There were a number of issues with this process so Andre has made an improved version which is designed to function as a Mirth Channel. https://github.com/renalreg/duplicate_services/ .
This is yet to be deployed.
There also isn’t a function to perform the equivalent steps for “RDA XML” files.
Note that as far as I’m aware we have not checked how much faster normalising and comparing files is compared to just processing them as usual. I think some of the impetus for developing this was to avoid space issues with HealthShare by having fewer files reaching it.
2 - RDA Conversion
The files are processed via - https://github.com/renalreg/rda_xml_schema_conversion
The work done by this process should lessen once we’ve moved to CUPID and sites have implemented fixes to some of the things it is handling.
3 - RDA Validation
The files are processed via https://github.com/renalreg/rda_services/blob/main/rda_services/validate_rda_data/validation.py
This carries out a number of checks to the XML, each of which could cause the file to be rejected.

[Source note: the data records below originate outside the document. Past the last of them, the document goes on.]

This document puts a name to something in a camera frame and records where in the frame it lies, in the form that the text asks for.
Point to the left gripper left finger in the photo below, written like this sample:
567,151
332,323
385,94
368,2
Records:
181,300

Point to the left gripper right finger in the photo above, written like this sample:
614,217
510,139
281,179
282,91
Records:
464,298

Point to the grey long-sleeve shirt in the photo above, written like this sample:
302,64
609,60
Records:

4 - Java EMPI / Repository
The files are processed via https://github.com/renalreg/Data-Repository . This is done by Mirth calling the functions from the Java Classes, rather than a HTTP call as with everything else.
As part of the process the patient’s identify is checked with the EMPI which involves calling https://github.com/renalreg/jtrace .
Both of the above will be replaced by CUPID.